The Moto Guzzi Triporteurs were wheeled transport motorcycles (triporteurs) of the Moto Guzzi brand. In Italy, they are called "motocarri".

The Moto Guzzi had the advantage that their cargo sat behind the driver. This allowed the cargo to be stacked high without obstructing the view. In addition, the steering was slightly heavier when the machine was loaded. During and after the Second World War, motocarri were designed with specific military tasks in mind.

==Models==
===Motocarro Typo 107===
In 1928 the first model appeared: the Typo 107. The entire front was a Moto Guzzi Sport, where a frame was screwed.
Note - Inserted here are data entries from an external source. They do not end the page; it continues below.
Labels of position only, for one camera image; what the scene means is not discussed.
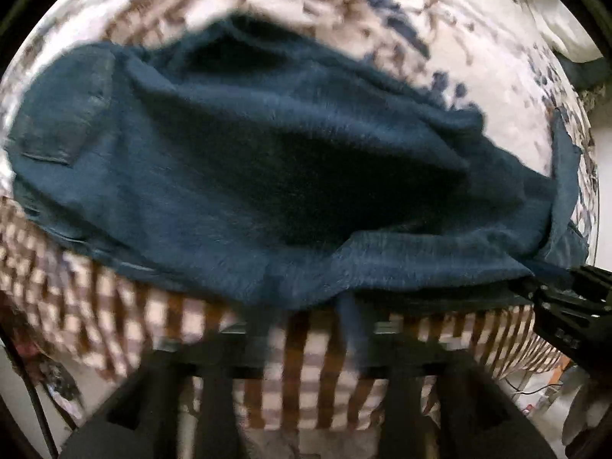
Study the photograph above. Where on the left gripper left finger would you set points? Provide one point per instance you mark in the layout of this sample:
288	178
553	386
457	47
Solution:
140	419

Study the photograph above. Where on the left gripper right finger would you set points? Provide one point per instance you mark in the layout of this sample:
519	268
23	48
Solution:
438	403

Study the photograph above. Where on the dark blue denim jeans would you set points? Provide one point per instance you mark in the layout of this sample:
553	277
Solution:
253	162

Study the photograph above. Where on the brown checkered bed sheet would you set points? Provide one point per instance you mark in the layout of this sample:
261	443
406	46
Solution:
311	381

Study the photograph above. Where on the dark blue folded garment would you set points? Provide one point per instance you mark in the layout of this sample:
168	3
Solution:
587	75

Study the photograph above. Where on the white pillow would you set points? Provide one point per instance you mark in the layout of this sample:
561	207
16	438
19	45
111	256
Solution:
562	31

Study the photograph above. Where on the floral fleece blanket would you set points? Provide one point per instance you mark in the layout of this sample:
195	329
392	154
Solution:
488	53

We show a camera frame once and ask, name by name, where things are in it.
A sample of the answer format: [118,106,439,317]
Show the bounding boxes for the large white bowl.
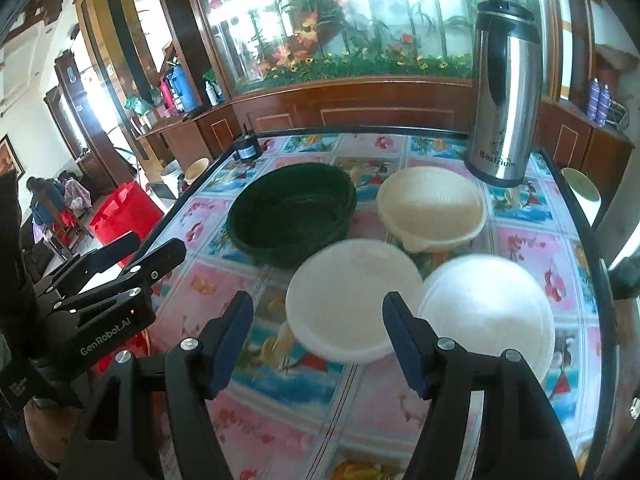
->
[416,255,555,380]

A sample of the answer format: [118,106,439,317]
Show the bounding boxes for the dark green plastic basin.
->
[227,162,357,269]

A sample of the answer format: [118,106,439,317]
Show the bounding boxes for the small white bowl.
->
[285,238,423,364]

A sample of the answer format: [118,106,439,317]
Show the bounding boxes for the cream plastic bowl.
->
[376,166,487,254]

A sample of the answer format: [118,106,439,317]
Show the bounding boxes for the stacked bowls on stool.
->
[183,157,210,186]

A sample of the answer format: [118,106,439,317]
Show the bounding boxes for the wooden chair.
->
[36,191,93,261]

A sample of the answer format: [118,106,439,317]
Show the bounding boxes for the red shopping bag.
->
[89,182,164,246]

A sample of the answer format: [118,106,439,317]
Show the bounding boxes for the seated person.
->
[26,177,73,233]

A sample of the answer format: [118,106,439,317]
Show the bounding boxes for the wooden sideboard cabinet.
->
[147,77,634,202]

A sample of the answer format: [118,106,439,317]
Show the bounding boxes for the floral fruit tablecloth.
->
[150,133,601,479]

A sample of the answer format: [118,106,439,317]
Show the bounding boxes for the pink thermos flask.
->
[158,79,177,116]

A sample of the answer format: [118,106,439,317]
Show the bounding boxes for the blue thermos flask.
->
[169,64,198,113]

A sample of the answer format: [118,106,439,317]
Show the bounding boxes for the white green waste bin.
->
[561,167,601,226]

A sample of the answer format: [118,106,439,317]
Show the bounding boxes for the stainless steel thermos jug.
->
[464,0,542,188]

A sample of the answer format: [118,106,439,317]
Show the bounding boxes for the purple spray cans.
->
[586,78,612,127]

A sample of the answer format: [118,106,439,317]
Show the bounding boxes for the framed wall picture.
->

The machine could be quickly converted to a regular motorcycle. The Style 107 with no trailer cost 8,150 lira, those with a trailer cost 8,600 lira.

====Engine====
Like the Sport, the Style 107 had an engine block, with an engine and gearbox, a common sump and lubrication system. It was a head / side valve engine. Normally, such an engine was used in the overhead valve as inlet valve, and the side door as an outlet. But the outlet had the greatest need for cooling wind, so he fitted his lying to OHV engine this cover. It was operated by a push rod and a rocker arm. The inlet valve was driven by a simple tappet. The cast iron cylinder had lengthwise cooling ribs. The piston had four rings, plus another two oil rings. Therefore, the oil could remain within bounds. Because of the direction of rotation of the motor (backwards) the crankshaft pitched the oil splash lubrication up against the top of the cylinder rather than directly back into the oil pan. Gravity took care of the lubrication of the rest of the cylinder wall. The machine had an oil return pump that sat on the crankcase and the oil from the crankcase carried back to the tank, which was just below the fuel tank in the wind. Therefore, an automatic dry-sump system formed. The fuel supply was by Amac. It used a semi-automatic slide carburetor and on the steering wheel sat throttles for the gas and the choke.

====Powertrain====
The drivetrain matched those of the Sport, using a primary drive with gears, a wet multi-plate clutch, a three-speed gearbox and a chain to the rear wheel. That chain was long, and used a support gear with a tensioning device. The rear brake was a pedal-operated brake band.

====Chassis====
The engine frame was welded in one piece. Sport had no front brake, but the motocarro had a drum brake on the front wheel. The front suspension consisted of a Girdervork with a central helical spring without damping. The "frame" was a simple structure consisting of two box girders that ran from the engine to the rear axle and frame were supported by two tubes from the seatpost. Above the rear axle, two leaf spring assemblies mounted, which does not afveerden the engine, but the container does.

===Motocarro Sport 14===
When the Moto Guzzi Sport 14 came on the market in 1929, the transport tricycle was fitted with its parts. The introduction of the Sport 14 happened by a gradual evolution of the "Sport".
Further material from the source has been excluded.